The following is an essay written by two ravers named Duane Linstrom and Tim Schwartz,
in the summer of 1994.

Party Politics

(or the Politics of Partying)



As the rave scene matures, it still remains unclear what it is exactly. Is the rave scene a movement (either social, political, or religious), or is it just a party scene? There are factors that lend evidence to either perspective. At present the rave scene is in limbo between being a viable movement and being a passing hedonistic trend.

Although there is a certain inherent morality present at rave environments (for example: acceptance of alternative life styles, non-elitism, and friendliness), there is no clear articulation of the values and principles that make rave-culture unique. Rave culture cannot become a movement of any sort without a consensus as to what it stands for and what it hopes to accomplish. To achieve this consensus, the rave scene needs its own media forum where ideas can be discussed. The rave scene will also need a spokesperson to articulate and express its intentions to the world. Indeed, the rave scene seems to crave a spokesperson (witness the adaption of Terence McKenna as case in point). The rave scene needs people to stand up and take the lead in order for group consensus to be achieved. Ideas can be presented and shot down, but the dialogue needs to begin somewhere. In the end, it will be the strength of the values that the rave scene supports that will decide its fate, and not its leaders- so we shouldn't worry too much about one individual grabbing control of the thing. As long as dialogue is maintained, truth will continue to emerge and be the driving force.

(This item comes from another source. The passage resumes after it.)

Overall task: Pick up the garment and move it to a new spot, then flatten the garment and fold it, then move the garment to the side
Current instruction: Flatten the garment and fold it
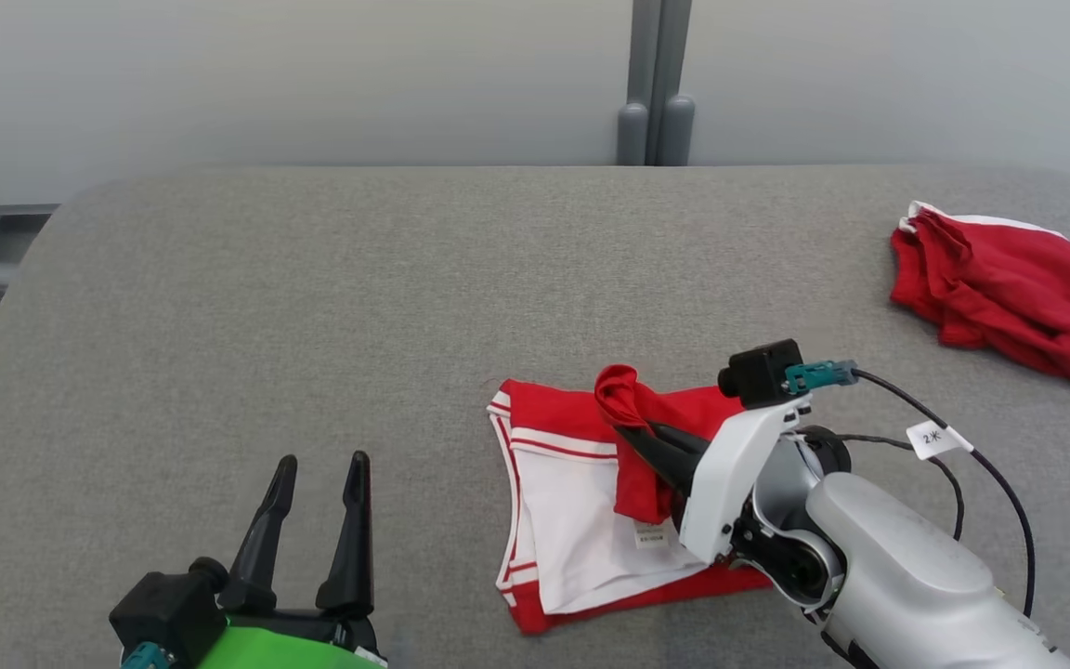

There are various mindsets in the rave community that are preventing it from developing into an actual movement. One of these mindsets is a fear of hierarchy that makes those who try to step forward subject to ridicule. Ravers want equality, and fear that any semblence of hierarchy will destroy this equality. The truth is that people in the rave scene attain whatever acclaim they have from their merits, and any leaders will thrive or fail on their merits. Another mindset that prevents any clear consensus from emerging is the fear of calling something wrong. The rave scene is interested in being open and accepting, as it should be, but the mindset is taken to the extreme of accepting behavior that is detrimental to the scene overall. For example, abuse of crystal methamphetamines and alcohol. It's easy to condem crack addiction, but it is difficult to condem speed addiction when your friends are the addicts. Fear of religion is another crippling mindset, limiting any discussion of spirituality beyond superficial slogans, but who hasn't walked with God on the dance floor?

The novelty and initial adventure of the rave scene is gone, and unless we define ourselves in a more specific way we will not continue to grow. Any organism that stops growing starts to die. People who complain that raves are not what they used to be are right. It is time to move on to the next level.

The rave scene is currently an excellent marketplace for music and fashion, and good music and new fashions emerge quickly. What we need to do is make it a marketplace for ideas- political, social, and spiritual.